Sanguisugabogg – Hideous Aftermath

von am 30. November 2025 in Album

Sanguisugabogg – Hideous Aftermath

Mit ihrem dritten Studioalbum Hideous Aftermath haben sich die Zungen- und Knochenbrecher Sanguisugabogg endgültig vom Gimmick zur ernstzunehmenden-Szenegröße gemausert. Dafür bürgen auch zahlreiche namhafte Kollegen.

In Felony Abuse of a Corpse schaut Damonteal Harris von Peeling Flesh vorbei, weswegen die Band dem Song eine Prise Primitive Man mit der Adrenalinspritze verschreibt und breitbeinig riffend von der Punk-Tarantel gestochen wird. Nails-Kopf Todd Jones fühlt sich in einer derart aggressiven Umgebung natürlich sowieso pudelwohl (Ritual Autophagia) und Abhorrent Contraception führt seinen besonders morbiden Horror Ausgang mit Josh Welshman von Defeated Sanity in die Hässlichkeit eines Fade Outs – im Mittelteil der Platte eine öfter gewählte Obszönität.
Weil Sanguisugabogg selbst im Alleingang für den deutlichsten Schub aus der Komfortzone sorgen und den stoischen Industrial-Vibe von Repulsive Demise headbangend mit zappelnder Hi-Hat und ekelhaft gutturaler Texturen thronen lassen, durch das Abblenden der Nummer auch wie eine vage isolierte Insel im Herzen von Hideous Aftermath treiben lassen.

Ein relativer Grenzgang, der Dylan Walker in seiner inhumanen Dämonisierung gefallen sollte.
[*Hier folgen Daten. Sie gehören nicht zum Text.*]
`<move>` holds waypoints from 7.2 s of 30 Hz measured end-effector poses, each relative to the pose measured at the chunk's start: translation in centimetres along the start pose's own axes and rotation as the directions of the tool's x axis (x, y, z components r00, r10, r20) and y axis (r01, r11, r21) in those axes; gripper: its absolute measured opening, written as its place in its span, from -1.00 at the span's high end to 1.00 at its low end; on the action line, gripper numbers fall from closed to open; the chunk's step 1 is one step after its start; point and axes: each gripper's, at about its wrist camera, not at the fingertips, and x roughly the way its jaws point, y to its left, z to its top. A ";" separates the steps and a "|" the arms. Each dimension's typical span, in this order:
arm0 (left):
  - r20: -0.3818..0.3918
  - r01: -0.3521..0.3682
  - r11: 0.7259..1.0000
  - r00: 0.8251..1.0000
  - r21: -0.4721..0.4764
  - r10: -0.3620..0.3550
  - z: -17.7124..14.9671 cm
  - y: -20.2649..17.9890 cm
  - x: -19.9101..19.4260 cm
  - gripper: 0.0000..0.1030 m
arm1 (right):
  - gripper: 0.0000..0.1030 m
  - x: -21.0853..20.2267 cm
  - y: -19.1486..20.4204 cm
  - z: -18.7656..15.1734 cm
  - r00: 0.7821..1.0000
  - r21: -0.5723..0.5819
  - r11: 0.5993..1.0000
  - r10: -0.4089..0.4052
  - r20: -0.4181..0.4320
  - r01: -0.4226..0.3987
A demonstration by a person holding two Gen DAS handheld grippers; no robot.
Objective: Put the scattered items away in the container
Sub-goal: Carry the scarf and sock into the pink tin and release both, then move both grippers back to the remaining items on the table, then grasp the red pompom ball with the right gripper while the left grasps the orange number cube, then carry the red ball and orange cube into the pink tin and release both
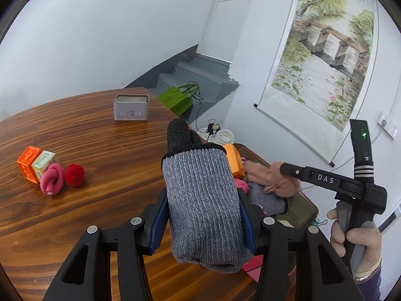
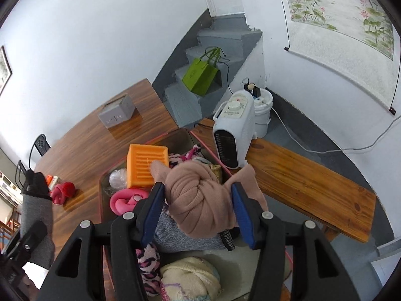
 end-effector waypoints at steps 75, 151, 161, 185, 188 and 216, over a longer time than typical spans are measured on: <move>0.081 -0.312 0.895 0.932 -0.318 0.353 0.1 25.0 -8.2 -0.66 | -0.42 -4.1 14.0 -4.5 0.960 -0.295 0.944 -0.067 0.271 0.149; -0.117 -0.343 0.925 0.938 -0.165 0.327 1.2 33.1 4.2 -0.08 | 0.25 13.7 29.0 -5.5 0.965 -0.346 0.902 0.220 -0.142 -0.257; -0.026 -0.363 0.909 0.930 -0.202 0.366 1.7 31.5 0.4 -0.03 | 0.25 10.7 29.1 -5.5 0.957 -0.333 0.897 0.272 -0.104 -0.291; 0.119 -0.047 0.998 0.992 -0.051 0.053 3.1 13.8 -3.1 -0.03 | 0.24 -2.8 8.0 -1.7 0.984 -0.086 0.995 0.060 0.170 -0.046; 0.098 0.008 1.000 0.995 -0.015 -0.006 3.1 10.7 -2.0 -0.03 | 0.24 -3.6 6.0 -2.1 0.984 -0.061 0.998 0.041 0.175 -0.031; -0.098 0.217 0.962 0.974 0.165 -0.203 0.8 -4.3 7.8 -0.19 | 0.25 -6.5 -1.9 -4.2 0.977 -0.048 0.998 -0.041 0.208 0.052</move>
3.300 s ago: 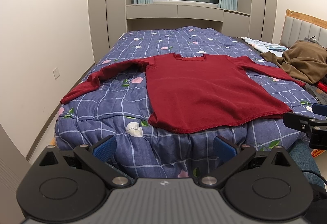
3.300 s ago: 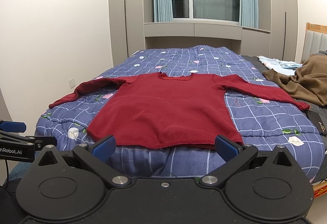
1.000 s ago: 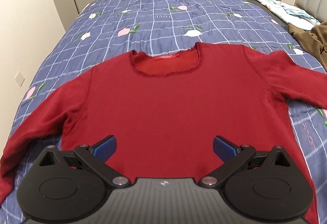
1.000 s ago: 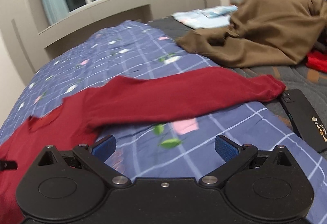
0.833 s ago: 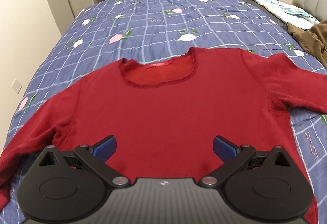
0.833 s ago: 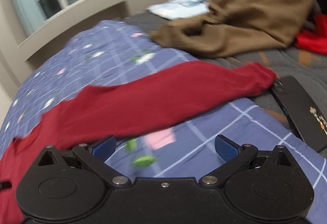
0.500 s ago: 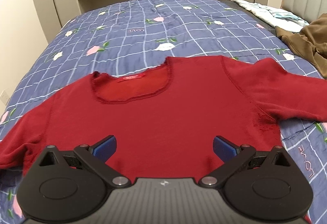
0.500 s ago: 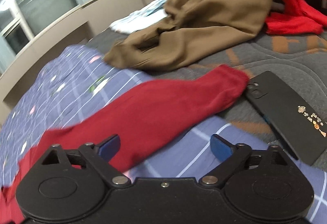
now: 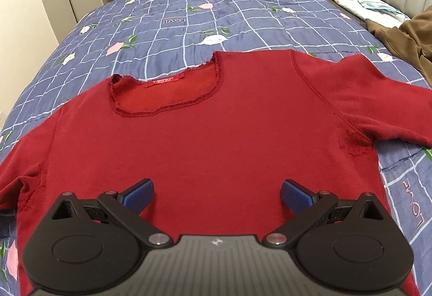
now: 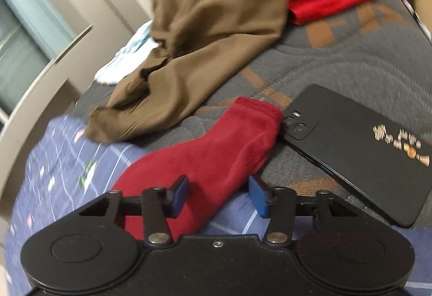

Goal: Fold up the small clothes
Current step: 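Close the right gripper on the red sleeve cuff, then carry the cuff across the sweater body with the right gripper and release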

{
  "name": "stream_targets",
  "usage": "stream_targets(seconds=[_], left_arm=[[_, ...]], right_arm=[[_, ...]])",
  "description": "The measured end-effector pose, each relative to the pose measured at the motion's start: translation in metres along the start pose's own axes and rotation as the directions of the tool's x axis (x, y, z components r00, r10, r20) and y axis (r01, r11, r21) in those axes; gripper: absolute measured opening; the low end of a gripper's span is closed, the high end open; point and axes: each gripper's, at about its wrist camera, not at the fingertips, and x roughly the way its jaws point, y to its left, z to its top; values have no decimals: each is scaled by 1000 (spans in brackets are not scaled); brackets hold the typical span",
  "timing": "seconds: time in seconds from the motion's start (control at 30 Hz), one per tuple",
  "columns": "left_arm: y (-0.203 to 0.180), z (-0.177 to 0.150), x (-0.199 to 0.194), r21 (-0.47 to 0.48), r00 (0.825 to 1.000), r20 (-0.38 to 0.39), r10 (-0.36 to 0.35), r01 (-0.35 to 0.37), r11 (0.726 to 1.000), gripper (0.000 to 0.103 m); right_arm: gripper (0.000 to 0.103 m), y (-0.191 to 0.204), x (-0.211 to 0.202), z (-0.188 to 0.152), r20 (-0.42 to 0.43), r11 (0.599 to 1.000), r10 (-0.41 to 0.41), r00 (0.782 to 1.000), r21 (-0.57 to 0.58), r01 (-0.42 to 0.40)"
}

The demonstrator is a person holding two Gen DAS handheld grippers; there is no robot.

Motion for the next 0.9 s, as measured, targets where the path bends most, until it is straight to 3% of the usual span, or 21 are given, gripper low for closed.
stream_targets(seconds=[0.13, 0.3, 0.43, 0.53, 0.73, 0.9], left_arm=[[9, 5, -4, -33, 1000, -14, 4, -5, 999, 103], [29, 10, -12, -92, 1000, -18, -19, 17, 996, 103], [47, 13, -20, -135, 999, -8, -34, 33, 990, 103], [64, 13, -27, -169, 999, 7, -45, 46, 984, 103], [114, 10, -49, -263, 998, 50, -42, 54, 963, 103], [171, 2, -71, -349, 995, 100, -7, 42, 936, 103]], right_arm=[[7, -9, 6, 9, -19, 997, 3, 1000, 83, -2], [6, 18, -12, 14, 44, 999, 10, 999, -45, -8], [6, 62, -40, 15, 101, 983, 91, 991, -167, -73], [6, 107, -63, 9, 129, 947, 170, 977, -296, -126], [6, 204, -111, -36, 82, 799, 371, 925, -535, -274], [6, 277, -137, -108, -70, 612, 498, 865, -677, -408]])
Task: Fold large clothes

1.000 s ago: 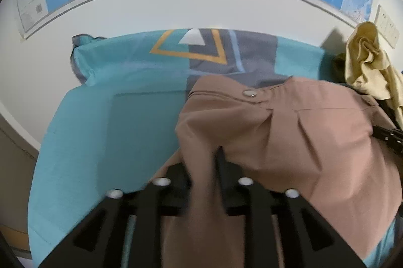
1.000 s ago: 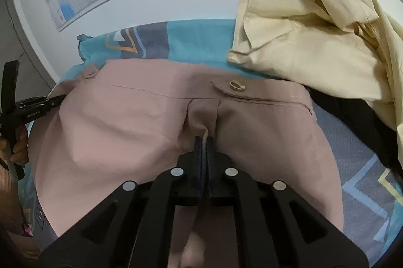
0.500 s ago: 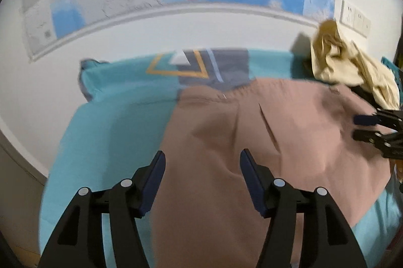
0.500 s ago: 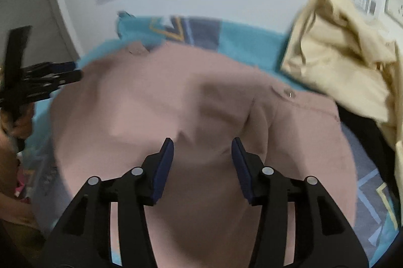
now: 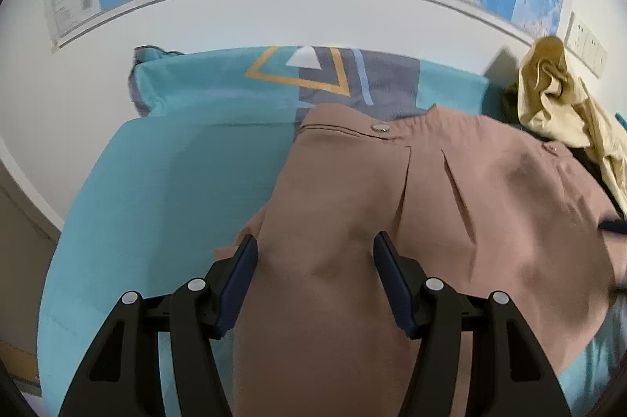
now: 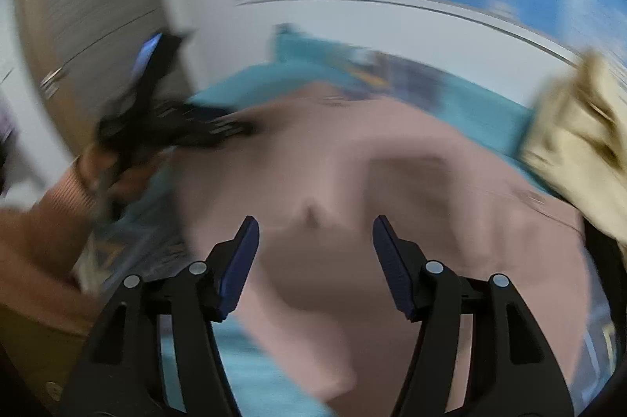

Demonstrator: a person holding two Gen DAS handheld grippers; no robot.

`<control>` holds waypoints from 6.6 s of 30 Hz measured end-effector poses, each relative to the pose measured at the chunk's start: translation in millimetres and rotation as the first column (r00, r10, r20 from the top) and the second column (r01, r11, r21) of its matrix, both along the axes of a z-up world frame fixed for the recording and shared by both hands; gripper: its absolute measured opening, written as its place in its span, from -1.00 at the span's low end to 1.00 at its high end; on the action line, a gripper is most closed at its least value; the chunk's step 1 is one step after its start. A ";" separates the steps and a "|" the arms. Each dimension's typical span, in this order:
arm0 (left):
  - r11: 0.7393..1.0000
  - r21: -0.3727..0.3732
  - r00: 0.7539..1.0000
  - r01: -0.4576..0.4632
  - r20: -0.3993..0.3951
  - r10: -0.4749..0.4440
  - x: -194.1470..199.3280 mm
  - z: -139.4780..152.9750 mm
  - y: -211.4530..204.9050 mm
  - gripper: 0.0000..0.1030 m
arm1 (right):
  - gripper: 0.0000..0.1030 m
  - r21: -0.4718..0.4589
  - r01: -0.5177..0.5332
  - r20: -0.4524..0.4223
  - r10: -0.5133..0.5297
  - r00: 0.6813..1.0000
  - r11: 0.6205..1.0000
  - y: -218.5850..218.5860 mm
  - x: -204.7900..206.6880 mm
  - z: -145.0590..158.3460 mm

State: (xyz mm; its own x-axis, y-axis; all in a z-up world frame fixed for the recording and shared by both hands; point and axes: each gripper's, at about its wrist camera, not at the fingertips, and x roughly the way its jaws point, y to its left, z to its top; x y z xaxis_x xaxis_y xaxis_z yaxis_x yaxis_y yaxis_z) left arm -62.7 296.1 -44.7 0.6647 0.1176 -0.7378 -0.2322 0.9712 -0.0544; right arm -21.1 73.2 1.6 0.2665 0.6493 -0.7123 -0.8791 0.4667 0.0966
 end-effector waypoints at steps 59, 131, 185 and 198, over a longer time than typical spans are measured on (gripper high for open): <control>0.866 -0.500 0.998 -0.012 0.048 0.042 -42.2 -36.2 -37.0 0.14 | 0.57 0.239 0.658 -0.483 -0.500 0.719 0.714 -254.4 25.9 -43.4; 0.987 -0.162 0.994 -0.017 0.106 0.035 16.6 71.4 -2.5 -0.76 | -0.67 0.333 0.360 -0.409 -0.211 0.888 0.871 -57.7 115.9 20.4; 0.861 0.092 0.861 -0.500 -0.054 0.506 11.4 -9.4 237.1 0.27 | 0.14 0.261 0.182 -0.486 -0.034 0.873 0.948 137.5 167.4 -57.3; 0.945 0.164 0.959 -0.281 0.072 0.273 -4.5 10.5 133.1 0.39 | -0.99 0.275 0.094 -0.426 0.034 0.904 0.957 121.8 153.1 -31.5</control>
State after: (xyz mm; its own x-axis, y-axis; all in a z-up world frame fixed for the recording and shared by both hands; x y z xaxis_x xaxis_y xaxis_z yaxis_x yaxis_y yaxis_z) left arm -67.2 429.2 -34.1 0.6217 0.4237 -0.6587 -0.4946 0.8645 0.0892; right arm 132.0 195.1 -29.9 0.0047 0.8361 -0.5486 -0.7108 0.3887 0.5863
Tatsächlich steigt der Full of Hell-Derwisch aber erst später in den Ring – nachdem Travis Ryan (Cattle Decapitation) fauchend-stichelnde Laser-Attacken in Semi Automatic Facial Reconstruction zusätzlich befeuert hat: er bremst den Closer Paid in Flesh zur Halbzeit komplett für das Waten im Feedback des in zäher Contenance fliesenden Doom Drone aus.

All diese Features helfen Sanguisugabogg einerseits dabei, notwendige Akzente zu setzen um ihre abonnierte Melange aus Cannibal Corpse-Death Metal, Beatdown Hardcore-Attitüde und slammender Mosh-Brutalität im Sturm aus Breakdowns, tackernder Raserei, Riffs en masse und growlendem Fauchen dynamische (wenngleich stilistisch eigentlich nahezu deckungsgleich assimilierte) Akzente zu setzen. Andererseits bewirken sie im Umkehrschluss auch, dass die ohne Gäste auskommenden Stücke von Hideous Aftermath kompositorisch an sich fokussierter und runder wirken, als noch auf Tortured Whole (2021) und Homicidal Ectatasy (2023).
Dass das Drittwerk der Band aus Ohio so im fetten Sound entlang vieler toller Szenen (wie etwa, wenn Rotted Entanglement zur Mitte hin eine apokalyptische Riff-Majestät schleppt, Heinous Testimony sich fast vor Dringlichkeit in den Groove überschlägt oder Erotic Beheading besonders grindig den psychotischen Schub bekommt oder einige Passagen Elemente von Everybody Dies mitgenommen haben) und einer grundlegend grobschlächtigen Stumpfheit das längste Album der Band und dennoch ihr kurzweiligstes ist, ist die logische Konsequenz.